> **Task**: Output every line of the listing as it stands.
.....
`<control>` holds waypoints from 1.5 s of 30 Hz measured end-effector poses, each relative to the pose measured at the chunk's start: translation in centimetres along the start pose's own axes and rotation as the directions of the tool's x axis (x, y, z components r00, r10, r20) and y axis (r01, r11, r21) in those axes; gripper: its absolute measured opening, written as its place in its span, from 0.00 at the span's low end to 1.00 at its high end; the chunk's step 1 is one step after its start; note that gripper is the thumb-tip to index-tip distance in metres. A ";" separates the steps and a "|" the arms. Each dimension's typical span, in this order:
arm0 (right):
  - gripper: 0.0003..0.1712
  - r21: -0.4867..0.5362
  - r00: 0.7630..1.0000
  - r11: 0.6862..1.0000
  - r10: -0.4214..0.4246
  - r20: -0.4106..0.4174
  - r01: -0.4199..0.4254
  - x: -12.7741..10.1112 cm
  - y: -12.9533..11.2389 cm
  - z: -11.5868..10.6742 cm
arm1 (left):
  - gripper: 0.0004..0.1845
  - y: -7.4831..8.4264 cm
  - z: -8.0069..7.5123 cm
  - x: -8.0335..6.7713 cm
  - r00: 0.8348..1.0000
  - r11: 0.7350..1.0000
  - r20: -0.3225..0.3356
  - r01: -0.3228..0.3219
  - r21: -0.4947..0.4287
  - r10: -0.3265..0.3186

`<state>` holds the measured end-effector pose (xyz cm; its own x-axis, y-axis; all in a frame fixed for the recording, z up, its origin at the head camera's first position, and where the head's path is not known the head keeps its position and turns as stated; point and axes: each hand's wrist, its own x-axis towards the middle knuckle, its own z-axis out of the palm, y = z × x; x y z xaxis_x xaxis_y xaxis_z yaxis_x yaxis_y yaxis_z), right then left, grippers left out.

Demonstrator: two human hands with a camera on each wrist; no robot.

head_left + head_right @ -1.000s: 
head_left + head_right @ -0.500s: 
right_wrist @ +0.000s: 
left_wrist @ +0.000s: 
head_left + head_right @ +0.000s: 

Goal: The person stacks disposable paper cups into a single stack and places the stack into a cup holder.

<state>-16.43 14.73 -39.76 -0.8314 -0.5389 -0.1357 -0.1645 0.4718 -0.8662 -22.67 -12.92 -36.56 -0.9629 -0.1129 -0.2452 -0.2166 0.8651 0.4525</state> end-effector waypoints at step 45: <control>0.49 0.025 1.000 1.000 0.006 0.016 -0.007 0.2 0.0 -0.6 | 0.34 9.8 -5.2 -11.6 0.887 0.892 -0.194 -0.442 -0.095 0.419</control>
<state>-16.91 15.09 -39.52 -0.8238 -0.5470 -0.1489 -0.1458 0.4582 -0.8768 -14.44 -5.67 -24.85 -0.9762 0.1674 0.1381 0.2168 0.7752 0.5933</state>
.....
> **Written solution**:
`<control>` holds waypoints from 1.5 s of 30 Hz measured end-effector poses, each relative to the pose measured at the chunk's start: translation in centimetres along the start pose's own axes and rotation as the directions of the tool's x axis (x, y, z components r00, r10, r20) and y axis (r01, r11, r21) in those axes; gripper: its absolute measured opening, written as its place in its span, from 0.00 at the span's low end to 1.00 at its high end; the chunk's step 1 is one step after its start; note that gripper is the thumb-tip to index-tip distance in metres. A ";" separates the steps and a "|" the arms. Each dimension's typical span, in this order:
arm0 (right):
  - gripper: 0.0003..0.1712
  - r21: -0.4867..0.5362
  - r00: 0.7630..1.0000
  - r11: 0.6862..1.0000
  - r10: -0.4214..0.4246
  - r20: -0.4106..0.4174
  - r01: -0.4199..0.4254
  - x: -12.7741..10.1112 cm
  - y: -12.9533..11.2389 cm
  - z: -11.5868..10.6742 cm
arm1 (left):
  - gripper: 0.0004..0.1845
  - y: -7.4831..8.4264 cm
  - z: -8.0069..7.5123 cm
  - x: -8.0335..6.7713 cm
  - r00: 0.8348..1.0000
  - r11: 0.7350..1.0000
  - r20: -0.3225..0.3356
  - r01: -0.3228..0.3219
  - r21: -0.4947..0.4287
  - r10: -0.3265..0.3186

`<state>` holds the measured end-effector pose (xyz cm; its own x-axis, y-axis; all in a frame fixed for the recording, z up, its origin at the head camera's first position, and where the head's path is not known the head keeps its position and turns as stated; point and axes: each hand's wrist, its own x-axis towards the middle knuckle, its own z-axis out of the palm, y = z × x; x y z xaxis_x xaxis_y xaxis_z yaxis_x yaxis_y yaxis_z), right then left, grippers left out.

Demonstrator: two human hands with a camera on each wrist; no robot.

head_left + head_right @ -1.000s: 
head_left + head_right @ -0.500s: 
right_wrist @ +0.000s: 
left_wrist @ +0.000s: 
head_left + head_right @ +0.000s: 

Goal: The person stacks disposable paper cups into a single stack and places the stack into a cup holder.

<state>-16.43 14.73 -39.76 -0.8314 -0.5389 -0.1357 -0.1645 0.4718 -0.8662 -22.67 -12.92 -36.56 -0.9629 -0.1129 -0.2452 -0.2166 0.8651 0.4525</state> end-effector waypoints at step 45: <control>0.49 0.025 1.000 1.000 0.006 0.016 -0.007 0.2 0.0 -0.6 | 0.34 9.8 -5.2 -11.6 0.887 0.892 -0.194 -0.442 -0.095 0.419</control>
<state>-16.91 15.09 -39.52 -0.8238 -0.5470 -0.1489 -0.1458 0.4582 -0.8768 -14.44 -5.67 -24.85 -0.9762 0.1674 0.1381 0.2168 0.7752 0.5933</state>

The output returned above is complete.